Cronopio

Acapulco como proyecto

El Presidente no debe conformarse con reconstruir un puerto turístico con un montón de problemas. Debe convocar a rehacer un futuro.

Un desastre natural es inevitable. Es azar que escapa a la voluntad, a la elección, al dominio. Recordatorios fugaces y crueles de la fragilidad humana. Una sacudida que es retorno intempestivo al estado de naturaleza. A esa condición de sobrevivencia anárquica, salvaje, conflictiva. Al miedo y la incertidumbre que desgarran la existencia social.

No se puede responsabilizar a nadie del huracán. Sí de la previsión y de la respuesta del Estado. La desinstitucionalización del país que ha emprendido el Presidente en su administración tiene un trágico colofón en Acapulco. Con tal de apropiarse de las reservas financieras de la protección civil, el robusto sistema nacional quedó reducido a un programa presupuestal de “insumos y servicios” (véase DOF 06/06/2023). Indicios de improvisación sobran. Nadie alertó oportunamente a la población de lo que podía ocurrir, salvo un escueto comunicado en algún sitio oficial que, por lo visto, nadie vio. No se activaron protocolos de actuación y coordinación. Si bien existen registros de que el huracán no siguió un patrón predecible, la propia autoridad reconoció en la declaratoria oficial de emergencia que tuvo datos para presumir que Otis no sería un temporal de ocasión. Pasaron días sin la imagen de la presencia visible del Estado. Esa presencia que pone orden y trasmite calma. Salvo una imagen: la de un Presidente estancado en el lodo de sus animadversiones.

La gestión de la crisis, hasta ahora, no es alentadora. Es cierto que conforme los días avanzan, es visible la mano del gobierno federal. Las comunicaciones se reestablecen gradualmente, la ayuda fluye, se toman decisiones. El problema es que no se vislumbra una intervención más allá de la mera gestión de la emergencia. La receta de los incentivos fiscales, los presupuestos de rehabilitación y las ayudas asistenciales a los damnificados no se corresponde con el tamaño del desastre, pero, sobre todo, no se compadece con la historia crónica de pobreza, violencia, desigualdad y atraso de Guerrero y de su propela económica. De esa región de las guerrillas, de la plaza de las tragedias de Aguas Blancas y Ayotzinapa, de las montañas de los cultivos clandestinos de mariguana y amapola, del refugio agreste del crimen organizado, de la atractiva bahía del narcomenudeo y la extorsión, de la selva del Estado fallido. Guerrero y Acapulco no son el epicentro de un latigazo de la naturaleza: es estampa de las contradicciones del modelo de desarrollo del país.

La guerra, decía William James hace más de un siglo, puede ser una fuerza poderosa para el bien. Los Estados de bienestar, por ejemplo, surgieron de la necesidad de desactivar socialmente el pulso fascista y de reconstruir naciones enteras después del colapso de la Segunda Guerra Mundial. Los desastres naturales pueden ser ese “equivalente moral a la guerra” que proporcione nuevos significados a la pérdida. Deben ser momentos para reconducir sacrificios, energías, recursos y compromiso detrás de grandes objetivos. Y ese objetivo no es repellar la tragedia natural y dejar las grietas de la tragedia social. Es rehacer nuestro pacto social desde Acapulco.

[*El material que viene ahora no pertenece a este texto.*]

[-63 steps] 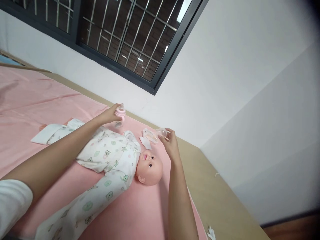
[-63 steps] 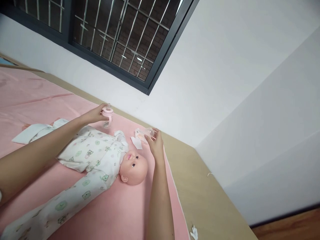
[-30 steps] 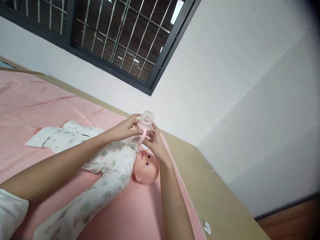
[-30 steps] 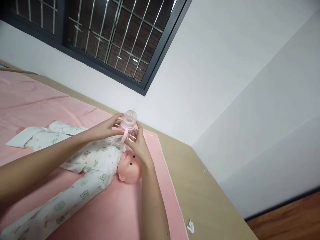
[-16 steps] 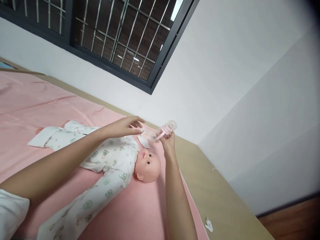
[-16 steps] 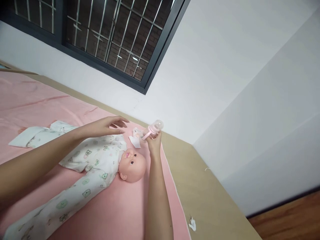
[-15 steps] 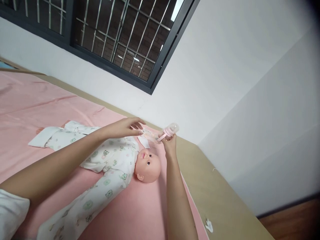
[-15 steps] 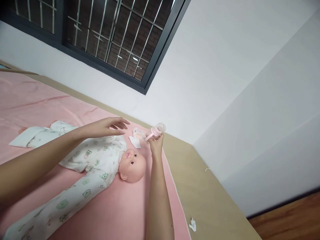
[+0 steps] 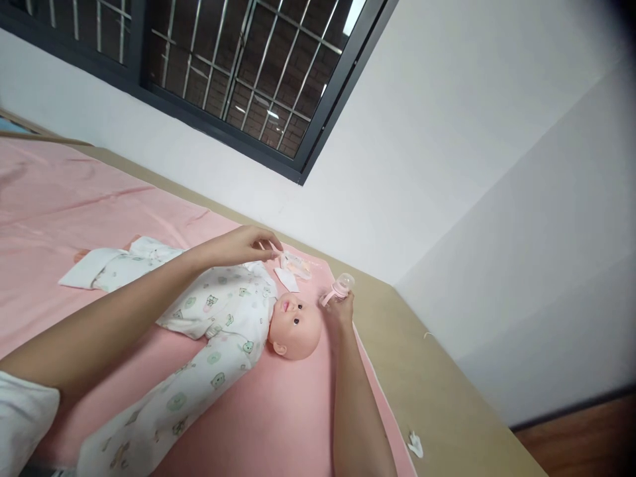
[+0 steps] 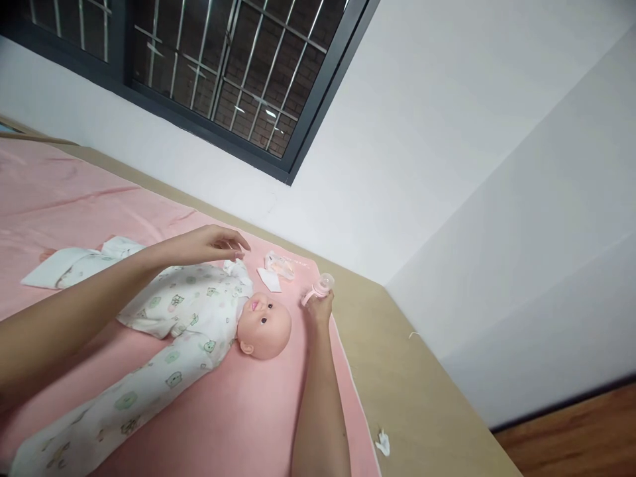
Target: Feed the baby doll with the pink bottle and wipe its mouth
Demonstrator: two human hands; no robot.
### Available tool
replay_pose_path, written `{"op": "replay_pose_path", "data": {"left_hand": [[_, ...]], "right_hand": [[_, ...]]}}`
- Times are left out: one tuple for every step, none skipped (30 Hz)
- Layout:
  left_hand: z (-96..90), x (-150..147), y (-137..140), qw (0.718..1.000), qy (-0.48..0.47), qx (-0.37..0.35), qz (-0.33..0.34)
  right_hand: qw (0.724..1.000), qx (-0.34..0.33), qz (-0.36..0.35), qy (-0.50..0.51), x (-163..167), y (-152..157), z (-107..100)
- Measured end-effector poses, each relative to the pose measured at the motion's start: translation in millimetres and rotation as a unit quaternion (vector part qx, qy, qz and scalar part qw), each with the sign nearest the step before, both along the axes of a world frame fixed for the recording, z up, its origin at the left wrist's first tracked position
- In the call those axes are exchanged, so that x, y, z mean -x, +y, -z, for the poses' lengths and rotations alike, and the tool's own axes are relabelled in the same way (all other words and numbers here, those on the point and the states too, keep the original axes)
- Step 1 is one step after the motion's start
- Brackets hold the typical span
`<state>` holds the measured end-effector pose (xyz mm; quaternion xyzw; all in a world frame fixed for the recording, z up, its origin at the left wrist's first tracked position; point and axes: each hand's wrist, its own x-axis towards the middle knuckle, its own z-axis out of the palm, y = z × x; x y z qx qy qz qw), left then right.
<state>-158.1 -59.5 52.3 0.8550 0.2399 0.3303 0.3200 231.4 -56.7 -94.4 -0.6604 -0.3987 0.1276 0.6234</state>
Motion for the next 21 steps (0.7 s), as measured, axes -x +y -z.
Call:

El Presidente no debe conformarse con reconstruir un puerto turístico con un montón de problemas. Debe convocar a rehacer un futuro. Imaginar una ciudad habitable, sustentable, segura, justa. La pandemia y los riesgos climáticos han rehabilitado al Estado como esa entidad soberana con el poder de movilizar a toda la sociedad detrás de una misión común. Poner en pie a Acapulco requiere no sólo proteger a las personas de la vulnerabilidad, sino diversificar la economía de la región, implantar nuevos motores de desarrollo, canalizar inversión e innovación, detonar ventajas comparativas como el paisaje y el medio ambiente. Una nueva forma de intervención del Estado y de entendimiento con la iniciativa privada. Reanimar la perspectiva de largo plazo en la planeación urbana. Organizar servicios públicos eficientes e inclusivos. Rediseñar las instituciones de gobierno local para que la vida camine sola cuando todos se marchen.

Otis se llevó vidas humanas, patrimonios y la esperanza de muchos, pero también dejó un reto que definirá a esta generación: su capacidad de emprender un proyecto común que nos unifique y dignifique a todos. Quizás eso sí pueda merecer llamarse transformación.